Stored items

BEGIN

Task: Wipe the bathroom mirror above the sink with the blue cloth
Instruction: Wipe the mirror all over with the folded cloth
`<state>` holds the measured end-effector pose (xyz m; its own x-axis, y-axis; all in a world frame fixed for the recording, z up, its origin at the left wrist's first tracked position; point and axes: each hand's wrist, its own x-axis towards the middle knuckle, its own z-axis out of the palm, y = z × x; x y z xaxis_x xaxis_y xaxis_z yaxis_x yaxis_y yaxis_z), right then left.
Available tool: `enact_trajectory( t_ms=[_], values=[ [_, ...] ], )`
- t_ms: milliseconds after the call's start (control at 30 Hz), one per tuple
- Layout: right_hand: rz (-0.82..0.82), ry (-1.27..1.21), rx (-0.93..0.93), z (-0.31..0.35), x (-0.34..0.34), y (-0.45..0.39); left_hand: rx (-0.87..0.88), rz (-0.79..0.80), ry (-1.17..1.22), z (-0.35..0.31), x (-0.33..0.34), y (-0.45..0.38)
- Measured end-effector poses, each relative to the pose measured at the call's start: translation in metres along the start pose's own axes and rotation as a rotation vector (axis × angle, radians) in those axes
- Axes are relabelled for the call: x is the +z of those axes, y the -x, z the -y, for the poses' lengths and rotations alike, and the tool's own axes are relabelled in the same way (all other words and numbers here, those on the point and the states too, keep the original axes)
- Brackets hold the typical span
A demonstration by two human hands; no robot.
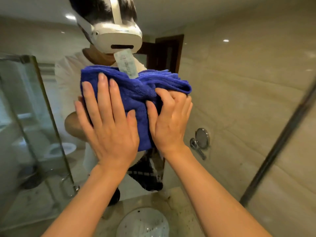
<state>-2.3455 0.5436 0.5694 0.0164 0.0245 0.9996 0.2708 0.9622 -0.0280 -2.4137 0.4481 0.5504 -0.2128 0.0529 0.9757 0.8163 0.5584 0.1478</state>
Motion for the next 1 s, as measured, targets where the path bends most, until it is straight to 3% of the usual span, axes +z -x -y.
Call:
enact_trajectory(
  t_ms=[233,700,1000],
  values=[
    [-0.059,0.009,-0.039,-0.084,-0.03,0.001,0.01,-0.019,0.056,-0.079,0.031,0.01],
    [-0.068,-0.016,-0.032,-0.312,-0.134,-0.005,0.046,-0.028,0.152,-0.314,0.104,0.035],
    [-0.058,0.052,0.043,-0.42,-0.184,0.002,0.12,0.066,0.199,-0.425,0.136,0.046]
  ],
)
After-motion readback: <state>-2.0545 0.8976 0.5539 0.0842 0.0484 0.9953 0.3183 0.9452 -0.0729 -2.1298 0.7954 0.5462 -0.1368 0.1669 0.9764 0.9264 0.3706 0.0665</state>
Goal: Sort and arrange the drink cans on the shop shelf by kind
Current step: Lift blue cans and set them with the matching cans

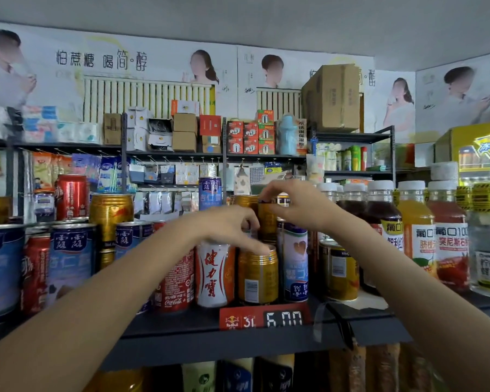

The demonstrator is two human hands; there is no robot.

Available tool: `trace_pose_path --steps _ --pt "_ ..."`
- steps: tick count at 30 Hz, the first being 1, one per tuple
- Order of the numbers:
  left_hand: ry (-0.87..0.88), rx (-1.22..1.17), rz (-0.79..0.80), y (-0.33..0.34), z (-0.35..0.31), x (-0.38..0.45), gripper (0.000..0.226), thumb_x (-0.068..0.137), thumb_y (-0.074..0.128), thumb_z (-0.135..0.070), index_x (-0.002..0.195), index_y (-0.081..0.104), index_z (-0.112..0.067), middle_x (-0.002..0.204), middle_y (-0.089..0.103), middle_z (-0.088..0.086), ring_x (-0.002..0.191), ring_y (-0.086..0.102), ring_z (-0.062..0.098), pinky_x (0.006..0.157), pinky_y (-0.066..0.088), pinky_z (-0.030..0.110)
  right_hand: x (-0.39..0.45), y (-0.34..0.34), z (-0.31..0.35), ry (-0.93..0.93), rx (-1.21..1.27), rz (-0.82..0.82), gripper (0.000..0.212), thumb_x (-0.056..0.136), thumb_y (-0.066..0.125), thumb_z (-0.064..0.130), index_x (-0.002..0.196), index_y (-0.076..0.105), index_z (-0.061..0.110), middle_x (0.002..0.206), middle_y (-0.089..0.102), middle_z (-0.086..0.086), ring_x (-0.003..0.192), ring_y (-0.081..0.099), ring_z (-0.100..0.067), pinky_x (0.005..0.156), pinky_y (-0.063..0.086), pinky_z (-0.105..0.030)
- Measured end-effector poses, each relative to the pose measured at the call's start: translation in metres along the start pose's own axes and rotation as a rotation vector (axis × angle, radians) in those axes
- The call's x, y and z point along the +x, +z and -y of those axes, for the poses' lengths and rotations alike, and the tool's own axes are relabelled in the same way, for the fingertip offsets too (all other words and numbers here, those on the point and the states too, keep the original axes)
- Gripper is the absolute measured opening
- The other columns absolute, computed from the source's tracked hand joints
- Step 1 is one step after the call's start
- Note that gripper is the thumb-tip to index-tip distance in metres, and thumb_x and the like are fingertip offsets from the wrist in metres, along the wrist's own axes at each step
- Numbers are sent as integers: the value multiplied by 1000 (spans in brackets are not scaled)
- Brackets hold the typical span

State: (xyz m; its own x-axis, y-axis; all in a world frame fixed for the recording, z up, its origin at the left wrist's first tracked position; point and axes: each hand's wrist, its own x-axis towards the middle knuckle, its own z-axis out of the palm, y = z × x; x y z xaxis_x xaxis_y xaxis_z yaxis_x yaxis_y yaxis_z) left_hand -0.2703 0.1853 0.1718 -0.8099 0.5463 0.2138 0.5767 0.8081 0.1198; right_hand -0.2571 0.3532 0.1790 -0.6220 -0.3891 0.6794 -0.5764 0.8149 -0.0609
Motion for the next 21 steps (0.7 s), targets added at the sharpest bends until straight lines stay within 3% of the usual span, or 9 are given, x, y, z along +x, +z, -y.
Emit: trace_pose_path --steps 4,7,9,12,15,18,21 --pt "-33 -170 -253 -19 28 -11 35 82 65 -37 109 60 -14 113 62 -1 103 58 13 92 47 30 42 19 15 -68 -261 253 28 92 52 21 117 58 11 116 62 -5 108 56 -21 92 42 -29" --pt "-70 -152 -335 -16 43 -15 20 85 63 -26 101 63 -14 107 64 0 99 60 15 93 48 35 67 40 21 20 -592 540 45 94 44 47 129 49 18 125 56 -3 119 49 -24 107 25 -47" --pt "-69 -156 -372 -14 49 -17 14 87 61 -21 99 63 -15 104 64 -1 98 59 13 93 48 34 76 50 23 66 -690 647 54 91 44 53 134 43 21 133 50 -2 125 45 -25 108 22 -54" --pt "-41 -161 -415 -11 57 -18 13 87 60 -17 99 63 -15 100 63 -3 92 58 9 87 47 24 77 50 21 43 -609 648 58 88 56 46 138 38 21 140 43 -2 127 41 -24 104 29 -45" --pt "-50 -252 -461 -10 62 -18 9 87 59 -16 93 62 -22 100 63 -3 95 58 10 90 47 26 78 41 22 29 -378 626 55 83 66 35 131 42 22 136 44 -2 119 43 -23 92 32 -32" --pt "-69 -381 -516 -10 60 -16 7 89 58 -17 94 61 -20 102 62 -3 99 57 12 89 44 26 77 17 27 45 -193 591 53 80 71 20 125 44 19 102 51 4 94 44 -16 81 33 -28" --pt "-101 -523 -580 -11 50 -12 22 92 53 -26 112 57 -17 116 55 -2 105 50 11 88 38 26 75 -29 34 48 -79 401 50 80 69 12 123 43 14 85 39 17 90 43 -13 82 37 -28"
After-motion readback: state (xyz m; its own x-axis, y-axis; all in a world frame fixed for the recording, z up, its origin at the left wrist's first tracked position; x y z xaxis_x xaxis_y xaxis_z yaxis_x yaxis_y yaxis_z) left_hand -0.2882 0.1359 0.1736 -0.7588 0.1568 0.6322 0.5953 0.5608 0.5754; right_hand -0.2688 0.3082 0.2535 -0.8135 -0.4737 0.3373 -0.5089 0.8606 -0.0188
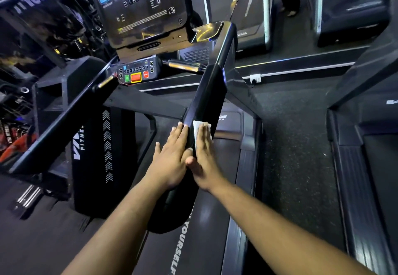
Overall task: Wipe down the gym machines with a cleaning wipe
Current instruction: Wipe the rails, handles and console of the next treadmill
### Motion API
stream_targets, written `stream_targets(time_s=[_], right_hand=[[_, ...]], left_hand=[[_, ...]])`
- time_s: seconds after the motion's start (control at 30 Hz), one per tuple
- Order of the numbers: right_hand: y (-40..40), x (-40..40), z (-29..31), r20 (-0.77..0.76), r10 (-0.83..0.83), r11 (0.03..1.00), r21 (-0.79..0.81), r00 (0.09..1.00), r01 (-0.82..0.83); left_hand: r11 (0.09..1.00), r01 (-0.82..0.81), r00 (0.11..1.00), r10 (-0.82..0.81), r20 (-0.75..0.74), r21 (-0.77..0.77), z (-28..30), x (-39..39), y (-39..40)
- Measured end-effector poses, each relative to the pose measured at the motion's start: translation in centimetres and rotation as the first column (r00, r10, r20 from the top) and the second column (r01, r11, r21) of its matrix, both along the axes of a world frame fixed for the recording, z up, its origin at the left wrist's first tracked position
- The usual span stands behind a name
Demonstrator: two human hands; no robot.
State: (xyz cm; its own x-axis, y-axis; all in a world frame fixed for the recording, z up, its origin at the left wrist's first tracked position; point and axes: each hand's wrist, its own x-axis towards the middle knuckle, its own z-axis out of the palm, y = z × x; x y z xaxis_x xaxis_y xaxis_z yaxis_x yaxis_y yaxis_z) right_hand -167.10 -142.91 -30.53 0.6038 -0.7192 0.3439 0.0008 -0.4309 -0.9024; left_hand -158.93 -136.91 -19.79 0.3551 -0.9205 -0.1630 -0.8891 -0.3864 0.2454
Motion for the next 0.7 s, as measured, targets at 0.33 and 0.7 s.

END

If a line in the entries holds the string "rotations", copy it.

◆ Result for this task
- Axes are relabelled for the call: x is the +z of those axes, y the -x, z the -y, for the poses' lengths and rotations alike, and the tool's own axes are relabelled in the same way (all other words and numbers here, those on the point and the states too, keep the original axes)
- The call's x, y and z point along the +x, +z and -y of those axes, for the poses' lengths and rotations alike, and the tool's own axes are relabelled in the same way, for the fingertip offsets too (all other words and numbers here, those on the point and the states too, keep the original axes)

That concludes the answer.